* Exercise *
The records sit below this line. Repeat all of them exactly.

* Working data *

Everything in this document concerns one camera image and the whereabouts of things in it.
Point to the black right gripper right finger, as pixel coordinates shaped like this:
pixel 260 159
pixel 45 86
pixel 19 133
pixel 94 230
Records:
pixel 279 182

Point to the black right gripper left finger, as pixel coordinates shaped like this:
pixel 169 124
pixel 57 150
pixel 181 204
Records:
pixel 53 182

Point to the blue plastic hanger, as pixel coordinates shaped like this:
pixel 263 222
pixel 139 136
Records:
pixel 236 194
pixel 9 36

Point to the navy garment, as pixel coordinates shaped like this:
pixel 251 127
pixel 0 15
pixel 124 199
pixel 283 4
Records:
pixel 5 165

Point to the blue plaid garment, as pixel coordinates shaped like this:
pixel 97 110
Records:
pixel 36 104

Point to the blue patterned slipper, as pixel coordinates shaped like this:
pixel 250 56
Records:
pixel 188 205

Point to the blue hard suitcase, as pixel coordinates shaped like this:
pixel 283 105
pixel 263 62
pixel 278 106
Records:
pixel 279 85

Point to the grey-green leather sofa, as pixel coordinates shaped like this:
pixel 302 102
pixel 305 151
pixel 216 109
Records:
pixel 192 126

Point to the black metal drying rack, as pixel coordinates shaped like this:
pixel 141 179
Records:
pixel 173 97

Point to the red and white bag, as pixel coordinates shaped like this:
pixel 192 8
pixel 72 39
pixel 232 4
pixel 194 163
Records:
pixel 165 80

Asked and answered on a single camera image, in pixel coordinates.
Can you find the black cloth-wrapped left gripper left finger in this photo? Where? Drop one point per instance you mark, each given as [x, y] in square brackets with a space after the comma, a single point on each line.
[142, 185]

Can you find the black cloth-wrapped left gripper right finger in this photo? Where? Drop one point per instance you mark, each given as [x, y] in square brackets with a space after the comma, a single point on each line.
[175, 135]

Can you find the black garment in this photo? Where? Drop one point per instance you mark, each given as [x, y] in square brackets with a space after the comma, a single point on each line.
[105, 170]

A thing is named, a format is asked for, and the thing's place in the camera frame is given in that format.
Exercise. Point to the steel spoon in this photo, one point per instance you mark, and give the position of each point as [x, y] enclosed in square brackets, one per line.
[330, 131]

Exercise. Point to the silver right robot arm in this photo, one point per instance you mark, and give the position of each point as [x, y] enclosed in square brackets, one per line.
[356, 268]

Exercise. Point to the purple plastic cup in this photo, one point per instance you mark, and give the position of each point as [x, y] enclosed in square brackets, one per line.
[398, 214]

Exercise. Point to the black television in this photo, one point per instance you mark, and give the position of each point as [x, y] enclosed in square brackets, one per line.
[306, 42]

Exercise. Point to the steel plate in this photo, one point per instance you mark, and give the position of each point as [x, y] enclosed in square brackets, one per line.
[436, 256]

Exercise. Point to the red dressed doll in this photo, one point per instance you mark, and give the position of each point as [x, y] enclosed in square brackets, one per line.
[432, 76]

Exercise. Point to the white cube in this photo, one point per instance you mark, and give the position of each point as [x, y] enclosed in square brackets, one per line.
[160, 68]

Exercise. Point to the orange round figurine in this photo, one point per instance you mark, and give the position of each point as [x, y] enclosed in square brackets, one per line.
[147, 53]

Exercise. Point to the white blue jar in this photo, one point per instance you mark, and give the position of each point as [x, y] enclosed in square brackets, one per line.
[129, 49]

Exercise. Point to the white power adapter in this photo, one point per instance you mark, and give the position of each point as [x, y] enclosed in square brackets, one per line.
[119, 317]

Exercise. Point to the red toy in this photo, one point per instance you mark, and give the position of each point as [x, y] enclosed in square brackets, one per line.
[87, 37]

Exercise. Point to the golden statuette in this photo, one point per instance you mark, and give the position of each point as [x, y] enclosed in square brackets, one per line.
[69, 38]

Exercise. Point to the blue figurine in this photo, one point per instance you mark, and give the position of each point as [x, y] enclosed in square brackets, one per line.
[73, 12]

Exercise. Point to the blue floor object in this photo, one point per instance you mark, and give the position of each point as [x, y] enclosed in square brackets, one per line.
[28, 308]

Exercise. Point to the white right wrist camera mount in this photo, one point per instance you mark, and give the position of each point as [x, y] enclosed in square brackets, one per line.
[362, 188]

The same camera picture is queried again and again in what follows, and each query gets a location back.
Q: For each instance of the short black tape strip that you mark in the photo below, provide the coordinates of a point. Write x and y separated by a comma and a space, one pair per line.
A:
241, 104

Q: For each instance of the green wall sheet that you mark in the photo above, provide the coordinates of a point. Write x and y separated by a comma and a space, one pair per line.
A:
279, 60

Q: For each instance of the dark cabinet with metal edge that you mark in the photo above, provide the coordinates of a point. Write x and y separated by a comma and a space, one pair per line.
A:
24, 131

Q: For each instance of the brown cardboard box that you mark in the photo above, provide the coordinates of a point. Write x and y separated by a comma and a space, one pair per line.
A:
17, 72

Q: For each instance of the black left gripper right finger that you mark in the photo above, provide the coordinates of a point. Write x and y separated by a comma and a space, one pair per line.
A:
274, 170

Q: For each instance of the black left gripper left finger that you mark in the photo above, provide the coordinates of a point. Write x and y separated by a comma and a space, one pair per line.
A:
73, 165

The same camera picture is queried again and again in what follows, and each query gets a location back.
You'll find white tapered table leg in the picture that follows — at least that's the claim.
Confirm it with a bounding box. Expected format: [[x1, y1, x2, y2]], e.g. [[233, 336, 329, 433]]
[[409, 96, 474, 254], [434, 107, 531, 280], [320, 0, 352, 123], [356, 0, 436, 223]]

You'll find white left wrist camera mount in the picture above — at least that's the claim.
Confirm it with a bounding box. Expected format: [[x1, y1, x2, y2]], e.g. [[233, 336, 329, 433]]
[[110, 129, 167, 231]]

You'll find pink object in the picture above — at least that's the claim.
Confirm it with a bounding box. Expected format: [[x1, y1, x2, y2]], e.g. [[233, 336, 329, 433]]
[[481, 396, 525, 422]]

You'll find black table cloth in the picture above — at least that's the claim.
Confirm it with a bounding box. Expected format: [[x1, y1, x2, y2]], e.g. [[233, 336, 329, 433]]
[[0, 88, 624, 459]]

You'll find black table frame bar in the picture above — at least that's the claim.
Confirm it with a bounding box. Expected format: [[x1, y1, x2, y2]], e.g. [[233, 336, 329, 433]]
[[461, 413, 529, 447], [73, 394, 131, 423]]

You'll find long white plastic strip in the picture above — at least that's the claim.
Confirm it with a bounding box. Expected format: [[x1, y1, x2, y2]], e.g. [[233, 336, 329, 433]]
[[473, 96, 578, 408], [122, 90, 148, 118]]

* Response area *
Everything in this document concerns one camera image and the whereabouts of things in it.
Point to the black right gripper right finger, as pixel coordinates shaped like this:
pixel 260 159
pixel 45 86
pixel 19 133
pixel 94 230
Records:
pixel 279 182

Point to the black right gripper left finger, as pixel coordinates shaped like this:
pixel 169 124
pixel 57 150
pixel 181 204
Records:
pixel 53 182

Point to the blue plastic hanger, as pixel coordinates shaped like this:
pixel 263 222
pixel 139 136
Records:
pixel 236 194
pixel 9 36

Point to the navy garment, as pixel coordinates shaped like this:
pixel 251 127
pixel 0 15
pixel 124 199
pixel 283 4
Records:
pixel 5 165

Point to the blue plaid garment, as pixel coordinates shaped like this:
pixel 97 110
Records:
pixel 36 104

Point to the blue patterned slipper, as pixel coordinates shaped like this:
pixel 250 56
Records:
pixel 188 205

Point to the blue hard suitcase, as pixel coordinates shaped like this:
pixel 283 105
pixel 263 62
pixel 278 106
Records:
pixel 279 85

Point to the grey-green leather sofa, as pixel coordinates shaped like this:
pixel 302 102
pixel 305 151
pixel 216 109
Records:
pixel 192 126

Point to the black metal drying rack, as pixel coordinates shaped like this:
pixel 141 179
Records:
pixel 173 97

Point to the red and white bag, as pixel coordinates shaped like this:
pixel 192 8
pixel 72 39
pixel 232 4
pixel 194 163
Records:
pixel 165 80

Asked and answered on a single camera image, in pixel coordinates.
Can you find the black cloth-wrapped left gripper left finger in this photo? Where? Drop one point per instance you mark, each given as [x, y] in square brackets with a space after the comma, a single point on each line.
[142, 185]

Can you find the black cloth-wrapped left gripper right finger in this photo? Where? Drop one point per instance you mark, each given as [x, y] in square brackets with a space after the comma, a single point on each line.
[175, 135]

Can you find the black garment in this photo? Where? Drop one point per instance you mark, each given as [x, y] in square brackets with a space after the comma, a single point on each line.
[105, 170]

A thing is named, a format is asked for, and the thing's place in the camera frame is given in that format.
Exercise. Point to the steel spoon in this photo, one point per instance you mark, and give the position of each point as [x, y] enclosed in square brackets, one per line.
[330, 131]

Exercise. Point to the silver right robot arm in this photo, one point per instance you mark, and give the position of each point as [x, y] enclosed in square brackets, one per line.
[356, 268]

Exercise. Point to the purple plastic cup in this photo, one point per instance you mark, and give the position of each point as [x, y] enclosed in square brackets, one per line.
[398, 214]

Exercise. Point to the black television in this photo, one point per instance you mark, and give the position of each point as [x, y] enclosed in square brackets, one per line.
[306, 42]

Exercise. Point to the steel plate in this photo, one point per instance you mark, and give the position of each point as [x, y] enclosed in square brackets, one per line.
[436, 256]

Exercise. Point to the red dressed doll in this photo, one point per instance you mark, and give the position of each point as [x, y] enclosed in square brackets, one per line.
[432, 76]

Exercise. Point to the white cube in this photo, one point per instance you mark, and give the position of each point as [x, y] enclosed in square brackets, one per line.
[160, 68]

Exercise. Point to the orange round figurine in this photo, one point per instance you mark, and give the position of each point as [x, y] enclosed in square brackets, one per line.
[147, 53]

Exercise. Point to the white blue jar in this photo, one point per instance you mark, and give the position of each point as [x, y] enclosed in square brackets, one per line.
[129, 49]

Exercise. Point to the white power adapter in this photo, one point per instance you mark, and give the position of each point as [x, y] enclosed in square brackets, one per line.
[119, 317]

Exercise. Point to the red toy in this photo, one point per instance you mark, and give the position of each point as [x, y] enclosed in square brackets, one per line.
[87, 37]

Exercise. Point to the golden statuette in this photo, one point per instance you mark, and give the position of each point as [x, y] enclosed in square brackets, one per line.
[69, 38]

Exercise. Point to the blue figurine in this photo, one point per instance you mark, and give the position of each point as [x, y] enclosed in square brackets, one per line.
[73, 12]

Exercise. Point to the blue floor object in this photo, one point per instance you mark, and give the position of each point as [x, y] enclosed in square brackets, one per line.
[28, 308]

Exercise. Point to the white right wrist camera mount in this photo, one point per instance you mark, and give the position of each point as [x, y] enclosed in square brackets, one per line.
[362, 188]

The same camera picture is queried again and again in what follows, and each query gets a location back.
Q: For each instance of the short black tape strip that you mark in the photo below, provide the coordinates of a point. Write x and y separated by a comma and a space, one pair per line.
A:
241, 104

Q: For each instance of the green wall sheet that you mark in the photo above, provide the coordinates of a point. Write x and y separated by a comma and a space, one pair per line.
A:
279, 60

Q: For each instance of the dark cabinet with metal edge that you mark in the photo above, provide the coordinates of a point. Write x and y separated by a comma and a space, one pair per line.
A:
24, 131

Q: For each instance of the brown cardboard box that you mark in the photo above, provide the coordinates of a point. Write x and y separated by a comma and a space, one pair per line.
A:
17, 72

Q: For each instance of the black left gripper right finger that you mark in the photo above, provide the coordinates of a point. Write x and y separated by a comma and a space, one pair per line.
A:
274, 170

Q: For each instance of the black left gripper left finger that you mark in the photo above, provide the coordinates of a point. Write x and y separated by a comma and a space, one pair per line.
A:
73, 165

The same camera picture is queried again and again in what follows, and each query gets a location back.
You'll find white tapered table leg in the picture that follows — at least that's the claim.
Confirm it with a bounding box. Expected format: [[x1, y1, x2, y2]], e.g. [[233, 336, 329, 433]]
[[409, 96, 474, 254], [434, 107, 531, 280], [320, 0, 352, 123], [356, 0, 436, 223]]

You'll find white left wrist camera mount in the picture above — at least that's the claim.
Confirm it with a bounding box. Expected format: [[x1, y1, x2, y2]], e.g. [[233, 336, 329, 433]]
[[110, 129, 167, 231]]

You'll find pink object in the picture above — at least that's the claim.
Confirm it with a bounding box. Expected format: [[x1, y1, x2, y2]], e.g. [[233, 336, 329, 433]]
[[481, 396, 525, 422]]

You'll find black table cloth in the picture above — at least that's the claim.
Confirm it with a bounding box. Expected format: [[x1, y1, x2, y2]], e.g. [[233, 336, 329, 433]]
[[0, 88, 624, 459]]

You'll find black table frame bar in the picture above — at least that's the claim.
Confirm it with a bounding box. Expected format: [[x1, y1, x2, y2]], e.g. [[233, 336, 329, 433]]
[[461, 413, 529, 447], [73, 394, 131, 423]]

You'll find long white plastic strip in the picture above — at least that's the claim.
Confirm it with a bounding box. Expected format: [[x1, y1, x2, y2]], e.g. [[233, 336, 329, 433]]
[[473, 96, 578, 408], [122, 90, 148, 118]]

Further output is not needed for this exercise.